Pálido, enfiado, mais descorado e mais amarelo do que era sempre aquele rosto, Frei Dinis pronunciou, tremendo mas com força, as suas últimas e terríveis palavras. Os olhos habitualmente sumidos e cavos, recuaram-lhe ainda mais para dentro das órbitas descarnadas; o bordão tremia-lhe na esquerda; e a direita, suspensa no ar, parecia intimar ao culpado a terrível imprecação que lhe saía dos lábios.

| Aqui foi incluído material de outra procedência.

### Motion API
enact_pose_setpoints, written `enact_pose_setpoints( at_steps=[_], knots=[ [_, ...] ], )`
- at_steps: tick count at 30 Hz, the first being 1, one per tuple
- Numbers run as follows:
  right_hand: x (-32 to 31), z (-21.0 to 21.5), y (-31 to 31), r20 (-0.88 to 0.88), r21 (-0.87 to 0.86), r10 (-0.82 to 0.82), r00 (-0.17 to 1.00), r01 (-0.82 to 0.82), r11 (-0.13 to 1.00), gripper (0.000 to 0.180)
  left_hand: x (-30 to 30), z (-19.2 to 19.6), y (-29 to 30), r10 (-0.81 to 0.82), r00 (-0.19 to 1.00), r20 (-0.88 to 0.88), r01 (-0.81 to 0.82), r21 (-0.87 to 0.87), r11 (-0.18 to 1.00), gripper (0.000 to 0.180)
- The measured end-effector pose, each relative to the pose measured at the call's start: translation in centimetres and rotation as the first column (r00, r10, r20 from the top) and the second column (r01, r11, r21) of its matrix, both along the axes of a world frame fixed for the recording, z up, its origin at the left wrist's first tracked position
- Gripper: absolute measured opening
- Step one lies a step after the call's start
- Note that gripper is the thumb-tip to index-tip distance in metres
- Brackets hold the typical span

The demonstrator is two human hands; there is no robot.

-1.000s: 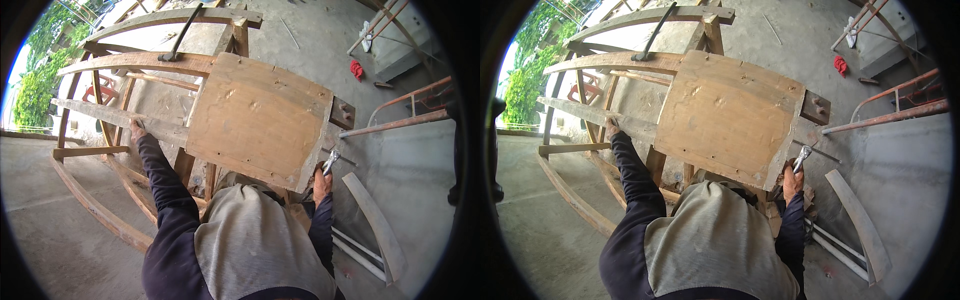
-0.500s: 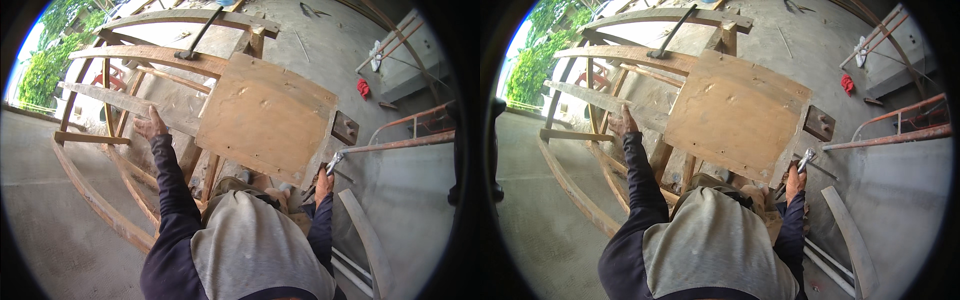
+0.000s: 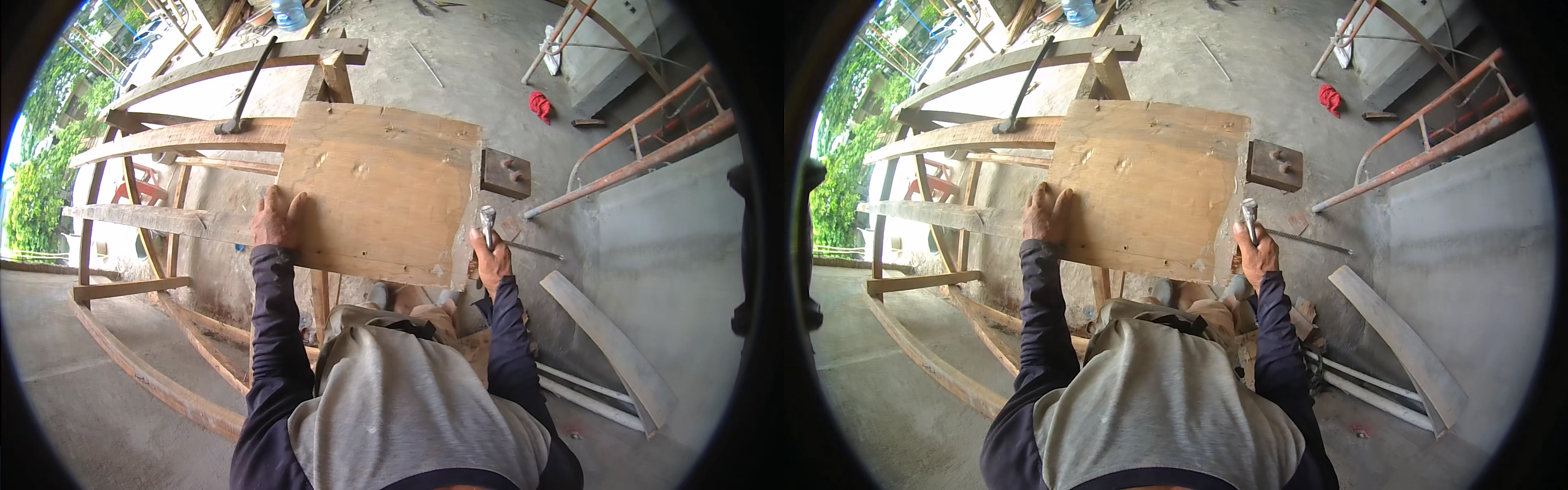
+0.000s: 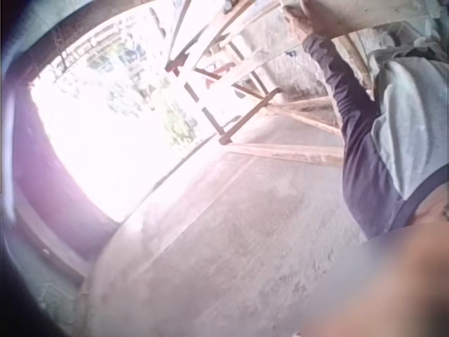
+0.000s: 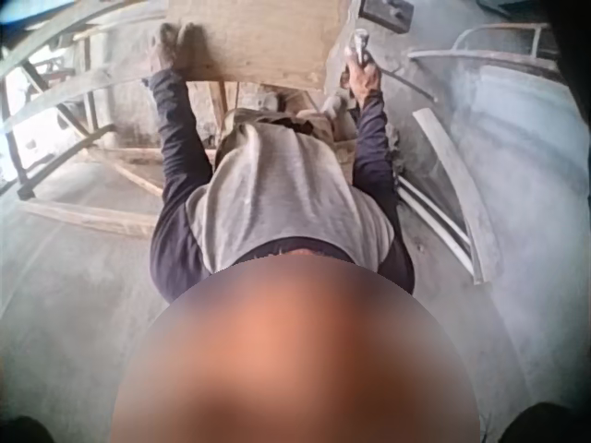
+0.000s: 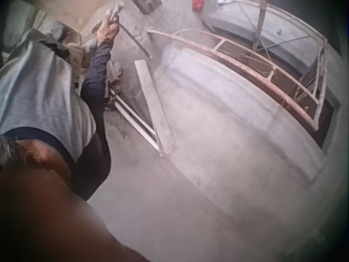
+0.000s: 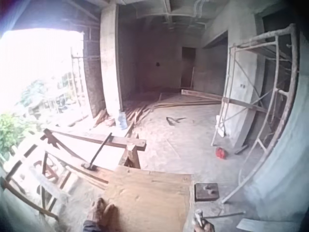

— Maldito! maldito sejas tu! — prosseguiu o frade — filho ingrato, coração derrancado e perverso!
— Meu Deus, não o escuteis! — bradou a velha caindo de joelhos no chão e prostrando-se na terra dura. — Meu Deus, não confirmais aquelas palavras tremendas. Não o ouçais, Senhor, e valha o sangue precioso de vosso filho, as dores benditas de sua mãe, ó meu Deus! para arredar da cabeça do meu pobre filho as cruéis palavras deste homem sem piedade, sem amor...

A velha queria dizer mais; as angústias que se tinham estado juntando naquela alma, que por fim não podia mais e transbordava, queriam sair todas, queriam derramar-se ali em lágrimas e soluços nas presenças do seu Deus que ela via sempre no trono das misericórdias, que não podia acabar consigo que visse o inflexível, o terrível Deus das vinganças que lhe anunciava o frade. Mas a carne não pode com o espírito, as forças do corpo cederam: tomou-a um mortal delíquio, emudeceu, e ... suspendeu-se-lhe a vida. Frei Dinis contemplou-a alguns momentos nesse estado e pareceu comover-se; mas aqueles nervos eram de fios de ferro temperado que não vibrava a nenhuma suave percussão: deu dous passos para a porta da casa, bateu com o bordão e disse com voz firme e segura:

— Joana, acuda a sua avó que não está boa.

Daí tornou por onde viera, e, sem voltar uma vez a cabeça, caminhou apressado; breve se escondeu para lá das oliveiras da estrada.